For most jobs, I would configure the job to take some parameters that would tell the job which client it’s running for and then look up the configuration for the client. Then, I would create the extract using the configuration that was looked up. However, for every new client we set up in this manner, we also have to take into account a new scheduling setup along with creating its configuration.

For this new scenario, I wanted to be able to create an extract format once, setup the schedule for it, and then simply update the client configurations that utilized that particular extract and schedule.
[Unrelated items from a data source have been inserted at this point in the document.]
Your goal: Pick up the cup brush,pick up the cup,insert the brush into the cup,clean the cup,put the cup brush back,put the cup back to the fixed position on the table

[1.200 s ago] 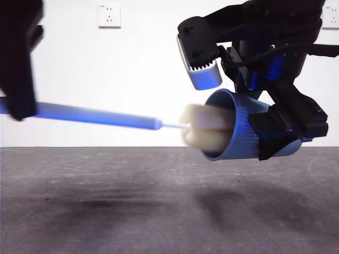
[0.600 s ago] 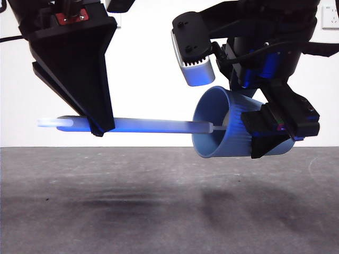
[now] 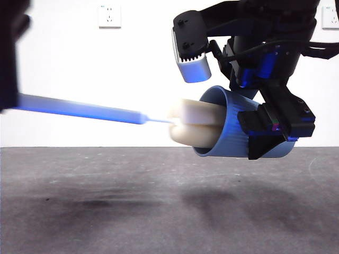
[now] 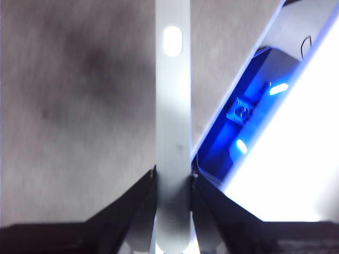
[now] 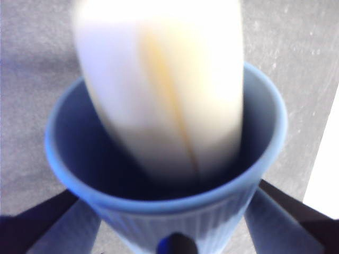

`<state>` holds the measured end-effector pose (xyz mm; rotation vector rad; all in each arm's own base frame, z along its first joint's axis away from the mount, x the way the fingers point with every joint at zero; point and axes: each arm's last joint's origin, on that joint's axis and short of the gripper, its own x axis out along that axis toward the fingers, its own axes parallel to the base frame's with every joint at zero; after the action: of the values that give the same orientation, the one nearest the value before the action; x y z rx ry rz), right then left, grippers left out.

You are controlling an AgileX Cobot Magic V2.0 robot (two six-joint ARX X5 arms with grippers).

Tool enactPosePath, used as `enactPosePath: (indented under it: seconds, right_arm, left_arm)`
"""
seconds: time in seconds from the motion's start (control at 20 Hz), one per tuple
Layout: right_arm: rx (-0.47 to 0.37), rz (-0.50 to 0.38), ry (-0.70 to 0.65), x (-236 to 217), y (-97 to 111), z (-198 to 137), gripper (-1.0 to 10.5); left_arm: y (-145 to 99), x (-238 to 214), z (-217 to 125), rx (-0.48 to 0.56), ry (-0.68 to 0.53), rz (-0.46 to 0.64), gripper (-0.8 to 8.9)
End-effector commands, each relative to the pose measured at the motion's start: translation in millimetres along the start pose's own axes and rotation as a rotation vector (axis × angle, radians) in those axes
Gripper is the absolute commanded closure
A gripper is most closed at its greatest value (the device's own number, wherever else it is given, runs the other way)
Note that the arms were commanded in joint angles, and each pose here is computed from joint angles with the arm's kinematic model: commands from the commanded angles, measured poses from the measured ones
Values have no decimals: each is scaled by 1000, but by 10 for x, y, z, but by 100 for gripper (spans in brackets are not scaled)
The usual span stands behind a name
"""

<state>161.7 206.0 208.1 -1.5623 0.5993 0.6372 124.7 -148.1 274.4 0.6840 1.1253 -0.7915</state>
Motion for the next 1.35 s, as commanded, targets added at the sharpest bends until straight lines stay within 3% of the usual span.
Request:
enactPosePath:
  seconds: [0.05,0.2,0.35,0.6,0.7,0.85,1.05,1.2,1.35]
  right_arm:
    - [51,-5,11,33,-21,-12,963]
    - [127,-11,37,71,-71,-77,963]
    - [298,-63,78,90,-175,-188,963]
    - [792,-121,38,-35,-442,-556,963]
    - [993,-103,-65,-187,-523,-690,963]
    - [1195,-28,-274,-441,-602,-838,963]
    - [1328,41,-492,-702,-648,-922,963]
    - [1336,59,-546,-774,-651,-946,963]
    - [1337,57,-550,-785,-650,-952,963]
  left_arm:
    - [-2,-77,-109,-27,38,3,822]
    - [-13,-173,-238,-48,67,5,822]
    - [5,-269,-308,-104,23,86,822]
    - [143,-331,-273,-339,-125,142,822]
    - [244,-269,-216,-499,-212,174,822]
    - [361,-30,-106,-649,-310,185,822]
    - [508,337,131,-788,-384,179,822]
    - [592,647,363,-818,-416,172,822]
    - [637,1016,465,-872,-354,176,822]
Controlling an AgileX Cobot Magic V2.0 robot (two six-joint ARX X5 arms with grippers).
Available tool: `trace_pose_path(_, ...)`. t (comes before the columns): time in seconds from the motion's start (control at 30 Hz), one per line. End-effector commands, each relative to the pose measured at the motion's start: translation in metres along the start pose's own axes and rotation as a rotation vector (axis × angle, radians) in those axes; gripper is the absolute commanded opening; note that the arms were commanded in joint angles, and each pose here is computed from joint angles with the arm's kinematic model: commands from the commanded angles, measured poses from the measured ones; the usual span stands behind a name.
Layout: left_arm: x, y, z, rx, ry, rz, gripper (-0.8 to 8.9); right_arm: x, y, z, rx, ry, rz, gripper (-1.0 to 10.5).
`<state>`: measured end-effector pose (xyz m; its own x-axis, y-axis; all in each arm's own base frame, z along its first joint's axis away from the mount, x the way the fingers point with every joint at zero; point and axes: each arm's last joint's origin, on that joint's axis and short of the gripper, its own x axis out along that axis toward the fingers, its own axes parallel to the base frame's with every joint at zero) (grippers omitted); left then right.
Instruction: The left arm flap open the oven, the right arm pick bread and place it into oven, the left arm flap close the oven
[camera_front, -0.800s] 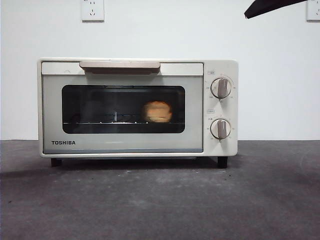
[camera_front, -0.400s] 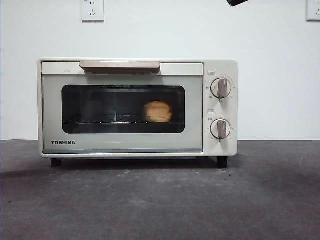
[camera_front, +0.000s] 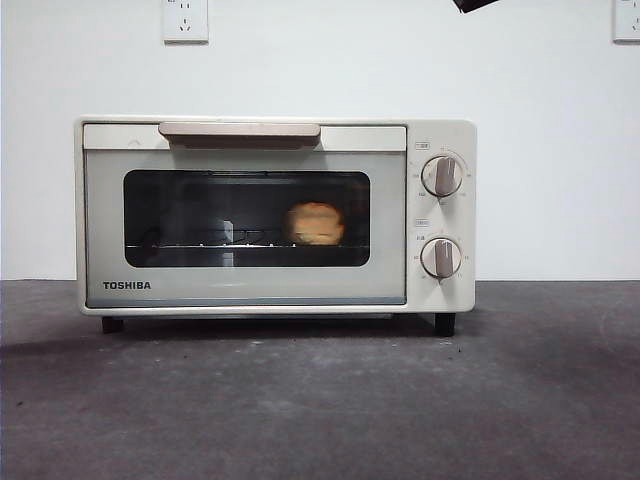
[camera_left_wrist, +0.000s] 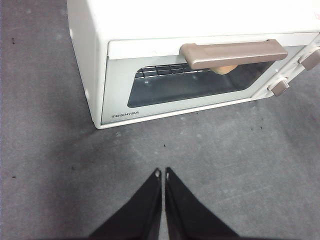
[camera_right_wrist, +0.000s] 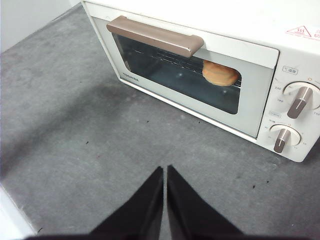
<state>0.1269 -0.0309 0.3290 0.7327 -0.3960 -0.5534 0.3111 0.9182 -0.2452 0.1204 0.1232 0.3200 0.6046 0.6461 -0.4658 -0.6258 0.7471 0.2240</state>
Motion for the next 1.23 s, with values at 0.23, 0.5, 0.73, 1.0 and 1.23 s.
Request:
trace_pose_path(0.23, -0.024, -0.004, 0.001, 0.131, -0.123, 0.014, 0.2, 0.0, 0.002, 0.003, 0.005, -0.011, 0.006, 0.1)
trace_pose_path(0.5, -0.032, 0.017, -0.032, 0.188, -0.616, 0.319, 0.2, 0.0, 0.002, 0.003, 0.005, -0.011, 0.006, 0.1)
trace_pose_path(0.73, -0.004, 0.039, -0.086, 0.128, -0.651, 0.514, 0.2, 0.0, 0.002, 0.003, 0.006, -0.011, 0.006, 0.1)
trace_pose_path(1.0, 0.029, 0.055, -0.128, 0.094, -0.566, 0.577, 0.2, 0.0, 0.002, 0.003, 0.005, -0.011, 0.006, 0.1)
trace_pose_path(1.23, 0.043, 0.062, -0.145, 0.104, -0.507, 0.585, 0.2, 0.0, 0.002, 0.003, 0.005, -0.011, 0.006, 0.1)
To keep things simple, we stored the array of client configurations for this extract in a JSON file, which eventually ended up being stored as a JSON string in a database table. When this new extract job runs, it expects a parameter to be passed in as the key to look up the correct extract configuration.

The structure of the JSON-based extract configuration is an array of client configurations that contains information for each client. That info contains values such as the company ID, company name, output location, and where to send it. When the job executes, it looks up that extract configuration, parses the JSON, loops through all of the clients configured, and then generates a data extract for each client.

Since we’ll be focusing on how the JobExecutionDecider helps us with managing programmatic flow, the steps for reading the configuration and producing the extracts will be simplified to simple “task-lets,” showing that they’ve been executed.

JobExecutionDecider to the Rescue

What the JobExecutionDecider allows us to do is direct how the job flow executes based upon whatever conditions we determine. It can be used in many different ways, and you can think of it as the “Yes/No” part of a flow diagram.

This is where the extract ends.